Di fronte ai mille interrogativi di questa esecuzione, la giustizia russa non è riuscita a fornire risposte, e il 19 febbraio scorso l’attività di due anni e quattro mesi di indagini, quattro mesi di processo e tre ore di camera di consiglio si è conclusa con un nulla di fatto. I 12 giurati della corte militare di Mosca, presieduta dal giudice Yevgeny Zubov, hanno assolto per insufficienza di prove con verdetto unanime i quattro imputati del processo.
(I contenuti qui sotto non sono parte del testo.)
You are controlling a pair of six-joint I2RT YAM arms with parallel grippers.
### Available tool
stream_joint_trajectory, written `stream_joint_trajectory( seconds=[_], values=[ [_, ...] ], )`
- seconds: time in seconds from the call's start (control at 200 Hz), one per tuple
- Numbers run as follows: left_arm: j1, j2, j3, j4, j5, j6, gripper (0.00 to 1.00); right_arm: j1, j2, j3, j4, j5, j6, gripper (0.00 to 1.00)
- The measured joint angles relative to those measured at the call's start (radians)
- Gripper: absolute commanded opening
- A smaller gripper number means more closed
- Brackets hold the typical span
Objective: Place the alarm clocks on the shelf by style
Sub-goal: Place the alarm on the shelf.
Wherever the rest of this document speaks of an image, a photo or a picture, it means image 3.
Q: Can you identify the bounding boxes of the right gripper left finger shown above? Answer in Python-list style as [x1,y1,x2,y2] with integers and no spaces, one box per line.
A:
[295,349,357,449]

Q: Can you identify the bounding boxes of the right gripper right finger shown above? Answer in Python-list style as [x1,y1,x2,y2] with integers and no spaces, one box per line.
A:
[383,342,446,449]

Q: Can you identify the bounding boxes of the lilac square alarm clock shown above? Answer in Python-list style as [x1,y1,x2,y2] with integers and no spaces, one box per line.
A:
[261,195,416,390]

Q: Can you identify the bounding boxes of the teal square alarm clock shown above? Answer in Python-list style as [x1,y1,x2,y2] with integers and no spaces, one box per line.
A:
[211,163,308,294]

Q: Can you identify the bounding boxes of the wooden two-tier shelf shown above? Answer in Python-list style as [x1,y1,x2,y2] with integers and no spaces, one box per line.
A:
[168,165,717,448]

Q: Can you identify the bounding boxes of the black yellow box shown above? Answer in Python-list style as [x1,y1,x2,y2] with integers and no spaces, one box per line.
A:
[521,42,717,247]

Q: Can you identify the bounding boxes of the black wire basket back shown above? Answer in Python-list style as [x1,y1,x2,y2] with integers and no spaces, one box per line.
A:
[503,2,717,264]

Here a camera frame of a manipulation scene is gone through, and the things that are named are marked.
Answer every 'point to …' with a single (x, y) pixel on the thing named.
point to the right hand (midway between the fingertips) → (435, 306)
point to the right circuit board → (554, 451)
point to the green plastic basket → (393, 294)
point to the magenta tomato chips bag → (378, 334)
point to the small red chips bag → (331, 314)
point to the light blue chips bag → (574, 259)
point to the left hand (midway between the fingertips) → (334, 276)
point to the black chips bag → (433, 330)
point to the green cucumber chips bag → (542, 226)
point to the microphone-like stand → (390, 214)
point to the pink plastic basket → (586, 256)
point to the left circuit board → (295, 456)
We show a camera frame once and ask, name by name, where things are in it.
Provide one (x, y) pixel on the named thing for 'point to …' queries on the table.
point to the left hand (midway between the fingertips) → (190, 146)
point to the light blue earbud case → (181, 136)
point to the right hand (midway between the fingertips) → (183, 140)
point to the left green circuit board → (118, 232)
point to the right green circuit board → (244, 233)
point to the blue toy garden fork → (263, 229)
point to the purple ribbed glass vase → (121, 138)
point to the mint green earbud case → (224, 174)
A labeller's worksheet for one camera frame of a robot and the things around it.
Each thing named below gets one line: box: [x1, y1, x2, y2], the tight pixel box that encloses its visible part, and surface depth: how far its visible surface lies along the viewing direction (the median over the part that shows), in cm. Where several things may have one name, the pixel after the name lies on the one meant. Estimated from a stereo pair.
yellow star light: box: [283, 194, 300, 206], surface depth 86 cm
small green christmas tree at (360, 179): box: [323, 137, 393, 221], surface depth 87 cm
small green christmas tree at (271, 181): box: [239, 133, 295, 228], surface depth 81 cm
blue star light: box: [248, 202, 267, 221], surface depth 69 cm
Si tratta dell’ex dirigente della polizia moscovita Serghei Khadzhikurbanov, accusato di essere l’organizzatore del delitto per conto di un mandante non precisato; dei fratelli ceceni Dzhabrail e Ibragim Makhmudov, che secondo l’accusa avrebbero seguito e pedinato la giornalista; dell’ex colonnello dei servizi segreti Pavel Riaguzov, che ha dovuto rispondere assieme a Khadzhkurbanov dell’accusa di abuso d’ufficio ed estorsione per aver fornito al gruppo ceceno l’indirizzo della giornalista. Tutti assolti. Rustan, il terzo dei fratelli Makhmudov, rimane ricercato all’estero come presunto killer della Politkovskaja, ma c’e’ da scommettere che anche lui avrà festeggiato questa sentenza.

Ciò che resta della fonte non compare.